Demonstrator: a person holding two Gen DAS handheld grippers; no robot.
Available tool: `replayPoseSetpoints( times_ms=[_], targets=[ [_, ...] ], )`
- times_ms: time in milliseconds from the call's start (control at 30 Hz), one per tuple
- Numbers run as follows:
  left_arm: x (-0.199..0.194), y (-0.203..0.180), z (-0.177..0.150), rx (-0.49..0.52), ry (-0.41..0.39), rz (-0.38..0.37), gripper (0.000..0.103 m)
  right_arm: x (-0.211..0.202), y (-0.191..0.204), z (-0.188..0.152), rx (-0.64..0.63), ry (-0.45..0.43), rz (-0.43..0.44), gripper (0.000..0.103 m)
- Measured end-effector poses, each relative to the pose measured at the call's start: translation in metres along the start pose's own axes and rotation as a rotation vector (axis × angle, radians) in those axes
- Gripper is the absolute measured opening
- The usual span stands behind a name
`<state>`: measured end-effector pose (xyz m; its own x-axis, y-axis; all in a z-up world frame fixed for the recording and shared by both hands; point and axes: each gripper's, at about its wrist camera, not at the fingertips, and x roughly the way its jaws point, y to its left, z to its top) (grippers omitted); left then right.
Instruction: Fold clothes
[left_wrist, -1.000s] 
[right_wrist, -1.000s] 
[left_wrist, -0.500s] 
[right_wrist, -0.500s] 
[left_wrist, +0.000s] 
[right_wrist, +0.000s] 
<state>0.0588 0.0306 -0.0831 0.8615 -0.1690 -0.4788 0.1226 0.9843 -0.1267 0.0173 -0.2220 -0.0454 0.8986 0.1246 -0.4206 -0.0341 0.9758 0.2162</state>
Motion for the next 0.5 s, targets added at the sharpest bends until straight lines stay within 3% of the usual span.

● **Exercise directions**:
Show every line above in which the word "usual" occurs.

● **Answer to the problem**:
- The usual span stands behind a name
Motion for the next 0.5 s, targets added at the sharpest bends until straight lines stay within 3% of the usual span.

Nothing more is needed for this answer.